Today was perhaps the most memorable day of my life as it relates to my gardening television career. In traveling the country to tell the story of people, places and organizations doing good things for the planet, I’ve had a lot of fun and seen some really neat places. But as host, I’ve never felt the freedom to really be “me”. Maybe it’s because I’ve been on someone else’s clock or payroll, but now that it’s my gig, I get to call (most) of the shots.
So when we taped today’s episode at Cedar Grove Compost, just north of Seattle Washington, I knew in advance I was going to love it. I’m a huge fan of compost and I love knowing as much as I can about it. Cedar Grove is the world’s largest commercial composting facility of it’s kind. So you can imagine, as an organic gardener with a fascination for healthy soil, this was my kind of place! I knew it was going to be a good day when within 10 minutes of our arrival, we were greeted by an aerial display of two bald eagles that frequent Cedar Grove for the treasure trove of tasty meals arriving by the truck loads.
Our tour began with our guest host and tour guide, Susan Thoman and Plant Manager / guardian angel, Sloan St.

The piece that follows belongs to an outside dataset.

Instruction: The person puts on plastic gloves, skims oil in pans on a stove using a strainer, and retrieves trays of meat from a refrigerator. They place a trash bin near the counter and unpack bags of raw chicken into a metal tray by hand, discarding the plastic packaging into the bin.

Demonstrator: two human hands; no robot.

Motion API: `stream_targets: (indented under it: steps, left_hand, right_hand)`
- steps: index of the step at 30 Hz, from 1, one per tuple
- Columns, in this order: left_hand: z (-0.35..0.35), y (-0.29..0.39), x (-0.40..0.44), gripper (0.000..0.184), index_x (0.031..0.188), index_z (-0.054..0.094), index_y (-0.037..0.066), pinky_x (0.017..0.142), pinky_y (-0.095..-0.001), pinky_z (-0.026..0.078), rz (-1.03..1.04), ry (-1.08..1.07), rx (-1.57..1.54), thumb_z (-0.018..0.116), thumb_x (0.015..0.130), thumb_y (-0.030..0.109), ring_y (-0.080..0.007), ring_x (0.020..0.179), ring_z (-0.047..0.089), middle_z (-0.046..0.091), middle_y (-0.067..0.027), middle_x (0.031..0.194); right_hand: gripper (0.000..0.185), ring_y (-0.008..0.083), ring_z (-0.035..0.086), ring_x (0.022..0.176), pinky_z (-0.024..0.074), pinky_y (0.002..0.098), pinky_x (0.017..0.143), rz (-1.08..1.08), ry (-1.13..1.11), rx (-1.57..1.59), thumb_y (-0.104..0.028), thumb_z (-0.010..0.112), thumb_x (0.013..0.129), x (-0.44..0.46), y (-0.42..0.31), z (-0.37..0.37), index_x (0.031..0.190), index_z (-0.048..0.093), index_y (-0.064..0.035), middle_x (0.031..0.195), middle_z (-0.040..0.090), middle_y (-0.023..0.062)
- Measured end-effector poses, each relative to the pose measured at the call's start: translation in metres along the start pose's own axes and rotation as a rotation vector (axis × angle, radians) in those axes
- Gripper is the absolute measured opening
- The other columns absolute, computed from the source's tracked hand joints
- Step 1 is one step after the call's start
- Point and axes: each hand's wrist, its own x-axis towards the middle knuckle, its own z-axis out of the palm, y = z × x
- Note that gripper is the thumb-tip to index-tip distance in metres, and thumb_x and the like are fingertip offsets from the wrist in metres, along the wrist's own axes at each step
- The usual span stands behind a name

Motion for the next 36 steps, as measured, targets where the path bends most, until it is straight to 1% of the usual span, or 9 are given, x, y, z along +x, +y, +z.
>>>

John leading the way. With the many trucks delivering the raw ‘feedstock’ as Cedar Grove describes it, and the constant activity of earth moving equipment, it is easy to see how one could be run over. In fact, in spite of reflective safety vests, it nearly happened to Leonard, our second camera operator!
Around mid morning, a constant stream of trucks hauling every compostable thing Seattle has to offer, from basic yard debris to restaurant food scraps begins arriving to the huge “tipping station” where their loads are emptied as fast as they arrive. Within minutes, a huge front-end loader is scooping up the deposits and moving them into a nearby grinder where they are carried away by conveyor belt as indistinguishable shreds of organic matter.
A very, very large pile quickly develops at the end of the line and another front-end loader is ready to scoop away the deposits which form the massive rows of material that will cook under a covered environment with systems to monitor and control the level of moisture, temperature and oxygen. With temperatures reaching 160 degrees, it only takes eight weeks to covert compostable waste into ‘black gold’. In the end, this earthly, rich dark gift of nature is refined one last time. Again, a loader transfers large bucket loads into a tractor-trailer sized machine that screens the material into three piles. The end result is a mountain of black gold, nature’s miracle, delicious, delectable and irresistible compost.
I’m couldn’t help myself. I just had to do it. With permission of my host and only a slight heads up to my cameraman, Carl, I made the plunge. Literally hurling myself into the heap which was calling my name; I repeated the process over and over. Taking in the shower of organic matter, I allowed it to cover my body and face like a child catching drops from a warm spring rain. It was exhilarating!
When the laughter finally waned from my guest host, Susan, for me, the euphoria continued. Covered from head to toe with soil completely coating my body, I didn’t want to wash away the memory. And although I finally did, the experience will live in my mind for the rest of my life. And for once, the cameras were there to capture the moment.